Thin Film has dominated India's solar landscape until now. But crystalline-silicon modules are fast gaining ground with a high probability of a long-term future.
Indian PV watchers were quick to pick up on the statement made by First Solar’s chief finance officer in recent weeks. Mark Widmar’s admission that his company’s thin-film modules might not stand up so well in hot climates was, after all, a potential game-changer.
First Solar’s cadmium-telluride modules have spearheaded thin film’s dominance in the Indian market for three reasons.
The first is that US companie,s such as First Solar, have benefited from loans handed out by the Export-Import Bank of the United States (Ex-Im Bank) to help ship their modules.
A second is that Indian project developers wanting to use crystalline-silicon modules had to buy them from local suppliers, which was a challenge given the embryonic nature of India’s PV supply chain market. Both of these advantages are likely to be temporary, however.
Ex-Im Bank’s handouts will not last forever, one assumes, and India’s crystalline-silicon industry will ultimately mature, however slowly.
That meant the only apparently lasting advantage of thin film in India was its third claim to fame: that is has a better performance than crystalline silicon in India’s muggy climate. Widmar’s comments to a group of analysts seemed to knock that claim for six, however.
“We believe our PV modules are potentially subject to increased failure rates in hot climates,” the executive is quoted as saying. “Our experience has shown that our warranty rates for hot climates are slightly higher than for temperate climates.”
This was a pretty tough admission for a company that last September bagged a 100 MW thin-film module order from Reliance Power and which expects to get 20% of its business from India in 2012, according to analyst projections.
Hot countries, hot markets?
However, for Jenny Chase, solar insight manager at Bloomberg New Energy Finance, it was simply a case of the market leader realising it had to own up to a problem that sooner or later will affect all module vendors in hot countries.
“First Solar said they were increasing their warranty provisions by 1% because they were getting more claims on their warranty than they thought they would get in hot weather,” she explains in an interview earlier this month.
“I don't think that necessarily means anything versus crystalline silicon, because most modules installed globally have been installed in places where it wasn't very hot.”
The stress of hot climates might be expected to have a greater or lesser impact on all PV laminates, she continues. “They are the first company to have said hot weather panels don't perform as well in hot weather as they thought they would.
“But people have made this into 'solar panels do not work in hot weather,' which is not actually what the story is.”
The fact remains, though, that Widmar’s comments represent a knock for thin film’s image at a time when it faces growing competition from traditional modules in India.
“That gives crystalline silicon a bigger future,” states Josefin Berg, research associate at IHS Emerging Energy Research.

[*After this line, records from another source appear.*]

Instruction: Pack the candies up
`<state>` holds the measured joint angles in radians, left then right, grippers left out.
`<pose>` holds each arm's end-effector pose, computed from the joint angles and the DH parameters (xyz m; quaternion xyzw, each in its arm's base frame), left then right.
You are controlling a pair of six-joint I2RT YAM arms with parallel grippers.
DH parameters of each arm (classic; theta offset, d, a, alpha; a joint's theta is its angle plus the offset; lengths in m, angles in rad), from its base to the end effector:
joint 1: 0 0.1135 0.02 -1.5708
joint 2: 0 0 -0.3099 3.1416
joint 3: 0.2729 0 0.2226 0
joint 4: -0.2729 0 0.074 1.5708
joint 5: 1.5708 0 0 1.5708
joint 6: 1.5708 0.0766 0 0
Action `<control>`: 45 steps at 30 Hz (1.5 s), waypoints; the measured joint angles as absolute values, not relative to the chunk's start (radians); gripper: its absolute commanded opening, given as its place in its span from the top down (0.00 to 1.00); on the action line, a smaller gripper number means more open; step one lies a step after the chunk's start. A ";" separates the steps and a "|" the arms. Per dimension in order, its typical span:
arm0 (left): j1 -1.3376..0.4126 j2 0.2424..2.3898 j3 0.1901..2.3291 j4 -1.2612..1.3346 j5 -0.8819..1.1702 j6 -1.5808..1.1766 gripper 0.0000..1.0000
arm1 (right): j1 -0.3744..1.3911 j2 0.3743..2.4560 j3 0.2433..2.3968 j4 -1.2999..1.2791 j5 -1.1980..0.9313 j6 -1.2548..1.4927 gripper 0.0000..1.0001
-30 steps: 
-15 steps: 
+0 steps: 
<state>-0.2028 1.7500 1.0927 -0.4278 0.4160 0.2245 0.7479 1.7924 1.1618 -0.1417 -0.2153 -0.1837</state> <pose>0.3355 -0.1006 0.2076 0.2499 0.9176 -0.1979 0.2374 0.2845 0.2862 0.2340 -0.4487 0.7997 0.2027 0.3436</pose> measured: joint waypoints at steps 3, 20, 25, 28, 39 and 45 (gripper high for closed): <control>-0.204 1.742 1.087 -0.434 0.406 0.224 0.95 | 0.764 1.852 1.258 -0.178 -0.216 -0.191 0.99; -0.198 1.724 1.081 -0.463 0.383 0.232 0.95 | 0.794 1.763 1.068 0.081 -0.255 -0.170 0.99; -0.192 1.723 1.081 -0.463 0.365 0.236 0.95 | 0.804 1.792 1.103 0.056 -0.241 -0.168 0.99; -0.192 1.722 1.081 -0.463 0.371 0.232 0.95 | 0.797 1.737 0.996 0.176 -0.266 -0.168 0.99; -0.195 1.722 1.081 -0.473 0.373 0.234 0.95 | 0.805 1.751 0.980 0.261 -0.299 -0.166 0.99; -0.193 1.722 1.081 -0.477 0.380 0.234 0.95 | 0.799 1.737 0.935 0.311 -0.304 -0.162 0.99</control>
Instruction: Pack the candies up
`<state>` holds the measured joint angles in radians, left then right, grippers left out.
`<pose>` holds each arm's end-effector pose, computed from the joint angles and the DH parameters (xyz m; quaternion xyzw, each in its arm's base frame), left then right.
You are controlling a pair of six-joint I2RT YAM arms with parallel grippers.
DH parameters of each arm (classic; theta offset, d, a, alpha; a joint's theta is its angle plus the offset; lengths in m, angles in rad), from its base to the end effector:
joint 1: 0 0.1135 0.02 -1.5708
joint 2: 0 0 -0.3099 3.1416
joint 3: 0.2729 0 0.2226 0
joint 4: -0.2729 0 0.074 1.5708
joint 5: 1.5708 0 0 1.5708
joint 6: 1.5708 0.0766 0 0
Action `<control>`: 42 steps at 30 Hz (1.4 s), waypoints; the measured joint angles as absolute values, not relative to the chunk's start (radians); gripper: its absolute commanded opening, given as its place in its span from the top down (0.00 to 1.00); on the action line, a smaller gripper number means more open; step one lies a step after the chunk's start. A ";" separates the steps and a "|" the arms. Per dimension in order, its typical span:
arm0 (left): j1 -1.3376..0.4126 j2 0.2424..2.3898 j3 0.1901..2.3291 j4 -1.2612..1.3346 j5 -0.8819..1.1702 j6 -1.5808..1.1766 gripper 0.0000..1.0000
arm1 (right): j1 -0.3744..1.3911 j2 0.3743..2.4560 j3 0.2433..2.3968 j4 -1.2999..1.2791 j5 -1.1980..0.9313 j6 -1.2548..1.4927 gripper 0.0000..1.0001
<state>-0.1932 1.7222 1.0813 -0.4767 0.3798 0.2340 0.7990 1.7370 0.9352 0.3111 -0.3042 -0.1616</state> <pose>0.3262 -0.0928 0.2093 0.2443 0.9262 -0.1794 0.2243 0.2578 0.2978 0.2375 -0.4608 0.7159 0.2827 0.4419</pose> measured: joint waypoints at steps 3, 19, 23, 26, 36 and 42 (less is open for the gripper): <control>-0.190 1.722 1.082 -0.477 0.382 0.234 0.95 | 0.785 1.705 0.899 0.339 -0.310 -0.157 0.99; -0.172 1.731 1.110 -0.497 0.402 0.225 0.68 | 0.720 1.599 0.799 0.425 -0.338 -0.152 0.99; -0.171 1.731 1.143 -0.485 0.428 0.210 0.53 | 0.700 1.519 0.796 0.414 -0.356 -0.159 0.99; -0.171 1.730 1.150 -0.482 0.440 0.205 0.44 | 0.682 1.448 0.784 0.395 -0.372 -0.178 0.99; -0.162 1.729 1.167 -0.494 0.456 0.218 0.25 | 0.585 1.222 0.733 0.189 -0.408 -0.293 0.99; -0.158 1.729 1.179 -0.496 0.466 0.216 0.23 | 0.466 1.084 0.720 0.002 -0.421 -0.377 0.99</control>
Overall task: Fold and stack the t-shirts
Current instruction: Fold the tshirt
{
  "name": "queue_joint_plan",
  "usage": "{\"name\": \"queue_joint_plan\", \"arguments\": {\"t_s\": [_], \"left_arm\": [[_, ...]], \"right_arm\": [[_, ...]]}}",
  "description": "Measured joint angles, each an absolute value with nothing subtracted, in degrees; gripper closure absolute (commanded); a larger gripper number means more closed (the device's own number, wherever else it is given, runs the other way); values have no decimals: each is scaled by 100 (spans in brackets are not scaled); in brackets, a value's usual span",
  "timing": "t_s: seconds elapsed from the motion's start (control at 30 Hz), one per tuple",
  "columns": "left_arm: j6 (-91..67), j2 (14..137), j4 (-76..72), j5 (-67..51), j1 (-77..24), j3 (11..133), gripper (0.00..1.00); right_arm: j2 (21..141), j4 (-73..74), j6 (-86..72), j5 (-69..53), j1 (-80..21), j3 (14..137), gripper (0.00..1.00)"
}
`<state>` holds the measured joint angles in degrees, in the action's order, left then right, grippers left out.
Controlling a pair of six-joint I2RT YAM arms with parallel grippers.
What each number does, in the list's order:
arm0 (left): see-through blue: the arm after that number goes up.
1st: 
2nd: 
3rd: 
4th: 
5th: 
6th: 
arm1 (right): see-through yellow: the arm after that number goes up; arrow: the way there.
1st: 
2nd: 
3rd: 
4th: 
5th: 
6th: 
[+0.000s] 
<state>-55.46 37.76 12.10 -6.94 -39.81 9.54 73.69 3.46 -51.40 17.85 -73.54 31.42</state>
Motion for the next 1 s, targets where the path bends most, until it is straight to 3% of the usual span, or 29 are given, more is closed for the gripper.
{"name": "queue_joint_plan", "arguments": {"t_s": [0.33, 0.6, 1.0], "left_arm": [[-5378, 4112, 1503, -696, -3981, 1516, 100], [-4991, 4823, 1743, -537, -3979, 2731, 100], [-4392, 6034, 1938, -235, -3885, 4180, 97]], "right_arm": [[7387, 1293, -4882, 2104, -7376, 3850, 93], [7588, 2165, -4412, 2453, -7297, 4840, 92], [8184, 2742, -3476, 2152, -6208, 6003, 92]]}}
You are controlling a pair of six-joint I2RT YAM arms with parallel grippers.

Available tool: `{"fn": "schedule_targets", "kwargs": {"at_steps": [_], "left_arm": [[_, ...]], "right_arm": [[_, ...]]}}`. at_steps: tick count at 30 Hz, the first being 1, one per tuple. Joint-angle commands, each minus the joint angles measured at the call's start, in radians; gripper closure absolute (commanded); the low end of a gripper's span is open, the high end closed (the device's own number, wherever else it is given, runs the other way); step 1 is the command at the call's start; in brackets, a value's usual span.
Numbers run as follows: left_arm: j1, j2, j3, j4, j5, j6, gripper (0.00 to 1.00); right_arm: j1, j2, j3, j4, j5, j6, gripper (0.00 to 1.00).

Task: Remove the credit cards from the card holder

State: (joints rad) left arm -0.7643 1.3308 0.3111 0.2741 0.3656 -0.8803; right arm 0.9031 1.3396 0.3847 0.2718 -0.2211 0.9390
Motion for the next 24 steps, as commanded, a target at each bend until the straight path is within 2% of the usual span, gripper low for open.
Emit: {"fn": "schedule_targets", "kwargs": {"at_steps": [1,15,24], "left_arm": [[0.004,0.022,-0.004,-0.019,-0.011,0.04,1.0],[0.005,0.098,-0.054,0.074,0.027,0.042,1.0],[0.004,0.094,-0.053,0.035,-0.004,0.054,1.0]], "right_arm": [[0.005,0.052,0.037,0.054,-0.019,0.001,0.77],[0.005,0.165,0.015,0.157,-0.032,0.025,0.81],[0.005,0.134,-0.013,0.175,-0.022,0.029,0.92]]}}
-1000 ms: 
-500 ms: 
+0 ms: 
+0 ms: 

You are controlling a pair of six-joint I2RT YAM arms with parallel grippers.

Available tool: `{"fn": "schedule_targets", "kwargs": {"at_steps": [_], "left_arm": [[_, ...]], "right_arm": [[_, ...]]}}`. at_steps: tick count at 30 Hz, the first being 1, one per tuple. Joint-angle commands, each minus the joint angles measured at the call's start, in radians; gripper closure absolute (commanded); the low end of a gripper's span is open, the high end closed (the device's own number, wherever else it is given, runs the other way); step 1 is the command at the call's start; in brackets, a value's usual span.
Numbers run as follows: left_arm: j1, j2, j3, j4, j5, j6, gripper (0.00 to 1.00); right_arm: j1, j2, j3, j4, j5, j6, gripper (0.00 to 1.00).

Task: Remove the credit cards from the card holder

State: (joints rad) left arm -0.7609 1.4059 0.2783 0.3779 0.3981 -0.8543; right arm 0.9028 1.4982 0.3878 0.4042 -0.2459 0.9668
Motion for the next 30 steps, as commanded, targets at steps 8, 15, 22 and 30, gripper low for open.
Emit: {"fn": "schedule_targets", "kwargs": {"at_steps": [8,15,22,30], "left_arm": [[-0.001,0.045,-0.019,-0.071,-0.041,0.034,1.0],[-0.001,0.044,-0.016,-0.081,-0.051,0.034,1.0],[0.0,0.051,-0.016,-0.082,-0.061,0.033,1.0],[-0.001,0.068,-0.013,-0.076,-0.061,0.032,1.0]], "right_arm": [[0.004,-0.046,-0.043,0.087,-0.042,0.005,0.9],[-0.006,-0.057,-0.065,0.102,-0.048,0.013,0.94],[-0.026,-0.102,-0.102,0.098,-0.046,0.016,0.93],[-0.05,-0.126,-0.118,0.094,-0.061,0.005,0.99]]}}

Shayle Kann, managing director of GTM Research’s solar practice, points out that: “A big portion of every market is crystalline silicon; in India as well.
“The one difference being in India is the domestic content requirements do not apply to thin film so thin film is a little more attractive there for foreign suppliers.”
As the Indian market grows in importance, he adds: “You'll start to see manufacturing moving to India to serve it. But that might take some time.
“Generally the overall competitive landscape globally is definitely in favour of crystalline silicon and those suppliers are very aggressively seeking growth opportunities, places where they can funnel demand, because they need it.
“So I think you have to expect crystalline silicon will take a bigger share longer term in India.”
In fact, according to the managing director of renewable energy consultancy Bridge to India, Dr Tobias Engelmeier, that increase in share is already happening as Chinese crystalline silicon manufacturers set their sights on the market.
While at the end of last year thin film accounted for around 80% of installed modules on the ground, he says that proportion is already heading towards 50%.
The trend will no doubt gather even more speed once India gets a few major crystalline-silicon manufacturers of its own, notes Chase at Bloomberg. “The trouble is there aren't really any tier-one crystalline-silicon players in India,” she says.
“Until there are some crystalline-silicon tier-one suppliers in India, or until they get some kind of financial support, it'll probably take a few years for Indian companies to ramp up their cost-effective crystalline-silicon operations.”
But with support for thin film on the wane, she thinks the likelihood of a decent home-grown manufacturer appearing on the scene before long is "probably reasonably good.
“They don't have to be international tier one,” she adds. “They just need to convince some banks that they are completely reliable.”